Tarif Listrik 900 VA Batal Dinaikkan, Pemerintah Berkomitmen Jaga Kestabilan: Belum Diperlukan
Pemerintah membatalkan kenaikan tarif listrik per 1 Januari 2020 bagi pelanggan listrik golongan 900 Volt Ampere (VA),
TRIBUNNEWS.COM - Pemerintah melalui Kementerian Energi dan Sumber Daya Mineral (ESDM) membagikan kabar baik untuk masyarakat.
Bagi pelanggan listrik golongan 900 Volt Ampere (VA), pemerintah membatalkan kenaikan tarif listrik per 1 Januari 2020.
Hal tersebut disampaikan oleh Menteri ESDM Arifin Tasrif.
"Belum ada kenaikan. Kami jaga kestabilan dulu," kata Arifin yang Tribunnews kutip melalui Kompas.com dalam keterangan tertulisnya, Sabtu (29/12/2019).
Mengenai hal itu, pemerintah menilai penyesuaian tarif PLN belum diperlukan.
Diketahui, PT PLN (Persero) telah mengajukan permohonan penyesuaian kepada Kementerian ESDM.
Arifin menegaskan pihaknya masih melakukan pendataan lebih detail.
Tindakan tersebut dilakukan untuk menghindari salah sasaran.
"Kami masih melakukan pendataan yang lebih detail supaya tidak salah sasaran. Sampai PLN siapkan dengan data-datanya. Kan harus lewat banyak lembaga ini?," tambahnya.
Berdasarkan data PLN per 31 Oktober 2019, jumlah pelanggan 900 VA - RTM tercatat sebanyak 22,1 juta.
Jumlah pelanggan diproyeksikan naik sekira 24,4 juta.
Tarif listrik golongan 900 VA - RTM tersebut bersubsidi dan dikenakan Rp 1.352 per kilo Watt hour (kWh).

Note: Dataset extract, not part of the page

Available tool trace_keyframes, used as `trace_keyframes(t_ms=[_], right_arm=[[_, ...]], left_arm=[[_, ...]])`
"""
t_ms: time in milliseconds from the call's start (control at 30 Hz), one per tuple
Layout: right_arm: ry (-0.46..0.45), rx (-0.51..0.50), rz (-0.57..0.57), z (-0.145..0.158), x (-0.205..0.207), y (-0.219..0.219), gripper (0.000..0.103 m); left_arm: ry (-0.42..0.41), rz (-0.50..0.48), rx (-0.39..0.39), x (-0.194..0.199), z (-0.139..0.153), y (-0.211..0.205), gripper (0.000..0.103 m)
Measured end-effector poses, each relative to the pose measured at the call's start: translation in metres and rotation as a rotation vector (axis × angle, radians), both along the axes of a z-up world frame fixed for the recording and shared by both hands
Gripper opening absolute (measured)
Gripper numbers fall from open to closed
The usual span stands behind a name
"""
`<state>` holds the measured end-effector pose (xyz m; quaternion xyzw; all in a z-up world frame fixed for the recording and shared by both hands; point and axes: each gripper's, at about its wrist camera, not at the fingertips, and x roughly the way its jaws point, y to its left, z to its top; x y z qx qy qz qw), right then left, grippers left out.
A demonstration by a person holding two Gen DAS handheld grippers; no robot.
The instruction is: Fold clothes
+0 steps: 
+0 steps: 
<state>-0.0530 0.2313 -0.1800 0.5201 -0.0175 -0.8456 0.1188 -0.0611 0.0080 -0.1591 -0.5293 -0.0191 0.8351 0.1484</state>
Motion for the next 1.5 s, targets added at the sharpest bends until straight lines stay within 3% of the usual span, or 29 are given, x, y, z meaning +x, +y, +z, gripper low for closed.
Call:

Untuk tarif golongan non subsidi dengan daya 1.300 VA-6.600 VA ke atas, dipatok Rp 1.467,28 per kWh.
Pembatalan kenaikan tarif listrik itu juga dibagikan melalui Siaran Pers Kementerian ESDM melalui laman webnya esdm.go.id.
Dilansir dari situs tersebut, saat ini Kementerian ESDM tengah membuat aturan baru terkait harga beli dari pembangkit listrik berbasis Energi Terbarukan (EBT).
EBT tersebut nantinya akan menggunakan skema feed in tariff untuk formula harga yang baru.
Aturan tersebut tertuang dalam Peraturan Presiden (Perpres) yang saat ini sudah diproses oleh Kementerian Sekretariat Negara (Kemensesneg).
Arifin Tasrif menjelaskan, berdasarkan skema feed in tariff itu, harga akan dibedakan berdasarkan jenis sumber EBT-nya.
"Contohnya, geothermal berbeda dengan solar panel, beda dengn biomassa, dengan hydro. Kalau geothermal kan mirip-mirip migas, mengebor dan survei," terang Arifin yang Tribunnews kutip melalui laman esdm.go.id.
Kebijakan Baru yang Ramah Investor
Menteri ESDM memastikan, kebijakan baru tersebut memiliki tujuan.
Tujuan itu di antaranya agar ramah investor, dan tidak merugikan investor.
Dari skeda feed in tariff, diharapkan pembangunan pembangkit EBT tetap berjalan.
"Kan kemarin feed in tarif diberlakukan untuk semuanya, sehingga tidak jalan. Yang costnya mahal, masa mau dijual murah? Malah rugi," tambah Arifin.
"Supaya ke depan, beban PLN tidak terlalu bera. Jangan dipukul rata semua, padahal biayanya sudah turun. Kan ada depresiasi," jelasnya.

Kebijakan baru ini akan menggantikan formula harga pembangkit listrik EBT saat ini dihitung berdasarkan biaya pokok penyediaan (BPP).
Hal tersebut ditetapkan PLN seperti tertuang dalam Peraturan Menteri ESDM nomor 50 Tahun 2017.
Formula baru ini menjadi salah satu upaya pemerintah untuk mencapai pemanfaatan EBT sebesar 23 persen di dalam bauran energi (energy mix) di tahun 2025 sesuai Rencana Umum Energi Nasional (RUEN).